Repeat each line of the material word for word.

---

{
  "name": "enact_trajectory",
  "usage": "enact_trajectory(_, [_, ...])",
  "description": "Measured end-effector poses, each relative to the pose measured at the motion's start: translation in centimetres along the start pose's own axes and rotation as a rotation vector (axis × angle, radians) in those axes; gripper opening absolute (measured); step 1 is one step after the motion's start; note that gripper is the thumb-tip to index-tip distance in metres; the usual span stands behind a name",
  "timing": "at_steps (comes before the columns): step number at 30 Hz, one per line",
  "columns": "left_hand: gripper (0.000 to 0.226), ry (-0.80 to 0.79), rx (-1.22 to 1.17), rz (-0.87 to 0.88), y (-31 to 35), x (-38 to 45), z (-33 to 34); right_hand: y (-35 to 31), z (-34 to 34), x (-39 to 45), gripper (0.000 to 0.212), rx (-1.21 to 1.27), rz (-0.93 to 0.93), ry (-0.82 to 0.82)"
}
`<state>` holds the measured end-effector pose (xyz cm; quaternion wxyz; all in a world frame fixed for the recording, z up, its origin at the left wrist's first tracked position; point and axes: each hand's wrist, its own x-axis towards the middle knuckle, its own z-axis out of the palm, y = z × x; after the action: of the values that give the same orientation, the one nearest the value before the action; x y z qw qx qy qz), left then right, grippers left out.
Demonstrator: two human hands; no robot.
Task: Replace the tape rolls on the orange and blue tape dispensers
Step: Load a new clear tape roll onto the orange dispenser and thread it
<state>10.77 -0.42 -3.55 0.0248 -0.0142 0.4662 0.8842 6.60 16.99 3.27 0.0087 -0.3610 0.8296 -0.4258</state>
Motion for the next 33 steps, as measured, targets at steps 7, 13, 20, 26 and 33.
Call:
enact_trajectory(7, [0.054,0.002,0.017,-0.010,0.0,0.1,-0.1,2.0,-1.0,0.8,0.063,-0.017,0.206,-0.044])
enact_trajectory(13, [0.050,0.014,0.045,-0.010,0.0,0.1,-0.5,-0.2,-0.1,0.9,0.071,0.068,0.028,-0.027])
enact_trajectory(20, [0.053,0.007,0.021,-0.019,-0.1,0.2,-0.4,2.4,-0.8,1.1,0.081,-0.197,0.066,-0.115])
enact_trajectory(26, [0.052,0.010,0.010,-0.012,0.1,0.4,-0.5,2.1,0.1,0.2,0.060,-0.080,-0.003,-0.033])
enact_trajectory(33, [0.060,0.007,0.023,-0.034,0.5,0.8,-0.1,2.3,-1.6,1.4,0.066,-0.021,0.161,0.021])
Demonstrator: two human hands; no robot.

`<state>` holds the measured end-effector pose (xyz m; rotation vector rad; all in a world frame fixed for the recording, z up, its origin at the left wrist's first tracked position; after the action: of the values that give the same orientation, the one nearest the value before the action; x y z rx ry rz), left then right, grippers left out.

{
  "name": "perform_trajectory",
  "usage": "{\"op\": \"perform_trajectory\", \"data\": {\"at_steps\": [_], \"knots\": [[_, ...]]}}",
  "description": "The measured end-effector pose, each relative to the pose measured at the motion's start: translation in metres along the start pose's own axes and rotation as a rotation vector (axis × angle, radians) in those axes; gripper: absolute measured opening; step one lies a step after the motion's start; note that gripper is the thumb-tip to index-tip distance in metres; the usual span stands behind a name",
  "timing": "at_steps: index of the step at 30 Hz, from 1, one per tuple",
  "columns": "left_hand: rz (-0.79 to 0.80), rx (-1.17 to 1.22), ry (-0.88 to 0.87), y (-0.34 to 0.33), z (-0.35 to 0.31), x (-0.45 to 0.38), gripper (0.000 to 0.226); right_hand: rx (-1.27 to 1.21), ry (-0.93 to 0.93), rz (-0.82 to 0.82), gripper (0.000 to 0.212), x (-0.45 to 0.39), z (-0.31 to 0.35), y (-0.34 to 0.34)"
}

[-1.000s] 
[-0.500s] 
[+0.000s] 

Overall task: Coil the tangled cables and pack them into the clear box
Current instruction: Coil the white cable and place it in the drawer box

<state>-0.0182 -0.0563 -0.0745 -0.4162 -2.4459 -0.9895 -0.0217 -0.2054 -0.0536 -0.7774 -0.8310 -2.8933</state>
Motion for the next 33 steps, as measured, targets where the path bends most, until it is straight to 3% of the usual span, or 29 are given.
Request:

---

Solution to the exercise ->
{
  "name": "enact_trajectory",
  "usage": "enact_trajectory(_, [_, ...])",
  "description": "Measured end-effector poses, each relative to the pose measured at the motion's start: translation in centimetres along the start pose's own axes and rotation as a rotation vector (axis × angle, radians) in those axes; gripper opening absolute (measured); step 1 is one step after the motion's start; note that gripper is the thumb-tip to index-tip distance in metres; the usual span stands behind a name",
  "timing": "at_steps (comes before the columns): step number at 30 Hz, one per line",
  "columns": "left_hand: gripper (0.000 to 0.226), ry (-0.80 to 0.79), rx (-1.22 to 1.17), rz (-0.87 to 0.88), y (-31 to 35), x (-38 to 45), z (-33 to 34); right_hand: y (-35 to 31), z (-34 to 34), x (-39 to 45), gripper (0.000 to 0.212), rx (-1.21 to 1.27), rz (-0.93 to 0.93), ry (-0.82 to 0.82)"
}
`<state>` holds the measured end-effector pose (xyz cm; quaternion wxyz; all in a world frame fixed for the recording, z up, its origin at the left wrist's first tracked position; point and axes: each hand's wrist, its own x-axis towards the middle knuckle, its own z-axis out of the palm, y = z × x; after the action: of the values that give the same orientation, the one nearest the value before the action; x y z qw qx qy qz), left then right, grippers left out.
Demonstrator: two human hands; no robot.
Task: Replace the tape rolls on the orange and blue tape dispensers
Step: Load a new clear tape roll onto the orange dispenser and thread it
<state>10.77 -0.42 -3.55 0.0248 -0.0142 0.4662 0.8842 6.60 16.99 3.27 0.0087 -0.3610 0.8296 -0.4258</state>
Motion for the next 33 steps, as measured, targets at steps 7, 13, 20, 26 and 33.
Call:
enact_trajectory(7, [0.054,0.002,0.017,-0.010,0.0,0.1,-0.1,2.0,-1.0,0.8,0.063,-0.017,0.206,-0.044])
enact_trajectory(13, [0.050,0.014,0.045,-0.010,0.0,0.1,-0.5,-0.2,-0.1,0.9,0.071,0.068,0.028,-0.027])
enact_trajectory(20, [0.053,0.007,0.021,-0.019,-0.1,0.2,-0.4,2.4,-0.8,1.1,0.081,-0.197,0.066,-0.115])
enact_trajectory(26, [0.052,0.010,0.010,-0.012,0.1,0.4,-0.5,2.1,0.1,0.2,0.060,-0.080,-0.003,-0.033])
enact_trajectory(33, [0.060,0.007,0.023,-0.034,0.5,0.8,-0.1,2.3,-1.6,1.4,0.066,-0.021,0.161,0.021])
Demonstrator: two human hands; no robot.

`<state>` holds the measured end-effector pose (xyz m; rotation vector rad; all in a world frame fixed for the recording, z up, its origin at the left wrist's first tracked position; after the action: of the values that give the same orientation, the one nearest the value before the action; x y z rx ry rz), left then right, grippers left out.

{
  "name": "perform_trajectory",
  "usage": "{\"op\": \"perform_trajectory\", \"data\": {\"at_steps\": [_], \"knots\": [[_, ...]]}}",
  "description": "The measured end-effector pose, each relative to the pose measured at the motion's start: translation in metres along the start pose's own axes and rotation as a rotation vector (axis × angle, radians) in those axes; gripper: absolute measured opening; step one lies a step after the motion's start; note that gripper is the thumb-tip to index-tip distance in metres; the usual span stands behind a name",
  "timing": "at_steps: index of the step at 30 Hz, from 1, one per tuple",
  "columns": "left_hand: rz (-0.79 to 0.80), rx (-1.17 to 1.22), ry (-0.88 to 0.87), y (-0.34 to 0.33), z (-0.35 to 0.31), x (-0.45 to 0.38), gripper (0.000 to 0.226); right_hand: rx (-1.27 to 1.21), ry (-0.93 to 0.93), rz (-0.82 to 0.82), gripper (0.000 to 0.212), x (-0.45 to 0.39), z (-0.31 to 0.35), y (-0.34 to 0.34)"
}

[-1.000s] 
[-0.500s] 
[+0.000s] 

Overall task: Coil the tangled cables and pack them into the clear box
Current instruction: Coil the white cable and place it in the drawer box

<state>-0.0182 -0.0563 -0.0745 -0.4162 -2.4459 -0.9895 -0.0217 -0.2054 -0.0536 -0.7774 -0.8310 -2.8933</state>
Motion for the next 33 steps, as measured, targets where the path bends most, until it is straight to 3% of the usual span, or 29 are given.
Request:

The requested output has been fully supplied.